TASK:
Report every line of the data where the string "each" appears.
- - -
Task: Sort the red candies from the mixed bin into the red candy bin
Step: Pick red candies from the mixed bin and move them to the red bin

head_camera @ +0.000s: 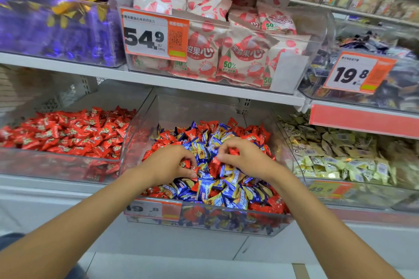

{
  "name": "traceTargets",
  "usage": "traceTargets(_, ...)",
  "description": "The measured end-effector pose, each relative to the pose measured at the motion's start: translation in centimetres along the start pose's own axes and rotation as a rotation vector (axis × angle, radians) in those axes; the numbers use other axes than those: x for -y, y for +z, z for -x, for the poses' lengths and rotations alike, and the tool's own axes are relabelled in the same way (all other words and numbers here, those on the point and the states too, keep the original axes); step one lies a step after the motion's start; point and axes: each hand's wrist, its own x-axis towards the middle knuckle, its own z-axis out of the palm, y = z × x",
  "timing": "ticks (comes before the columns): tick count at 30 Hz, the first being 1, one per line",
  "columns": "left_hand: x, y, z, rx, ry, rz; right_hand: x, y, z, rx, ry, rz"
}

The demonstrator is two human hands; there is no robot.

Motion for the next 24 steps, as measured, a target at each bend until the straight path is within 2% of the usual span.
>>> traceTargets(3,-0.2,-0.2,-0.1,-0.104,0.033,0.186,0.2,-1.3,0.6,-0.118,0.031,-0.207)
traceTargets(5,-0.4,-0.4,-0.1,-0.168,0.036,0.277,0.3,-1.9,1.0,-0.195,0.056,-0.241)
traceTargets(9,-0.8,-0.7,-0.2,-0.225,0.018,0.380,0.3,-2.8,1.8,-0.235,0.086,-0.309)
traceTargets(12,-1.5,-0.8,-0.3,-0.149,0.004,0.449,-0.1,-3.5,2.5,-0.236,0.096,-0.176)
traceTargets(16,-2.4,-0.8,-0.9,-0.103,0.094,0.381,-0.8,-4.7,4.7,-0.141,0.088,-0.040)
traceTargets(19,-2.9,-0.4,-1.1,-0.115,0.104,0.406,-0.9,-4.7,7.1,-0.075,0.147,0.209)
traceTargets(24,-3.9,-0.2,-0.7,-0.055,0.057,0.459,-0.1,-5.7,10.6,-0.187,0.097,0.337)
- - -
TASK RESULT:
  "description": "The measured end-effector pose, each relative to the pose measured at the motion's start: translation in centimetres along the start pose's own axes and rotation as a rotation vector (axis × angle, radians) in those axes; the numbers use other axes than those: x for -y, y for +z, z for -x, for the poses' lengths and rotations alike, and the tool's own axes are relabelled in the same way (all other words and numbers here, those on the point and the states too, keep the original axes); step one lies a step after the motion's start; point and axes: each hand's wrist, its own x-axis towards the middle knuckle, its own z-axis out of the palm, y = z × x",
Motion for the next 24 steps, as measured, a target at each bend until the straight path is within 2% of the usual span.

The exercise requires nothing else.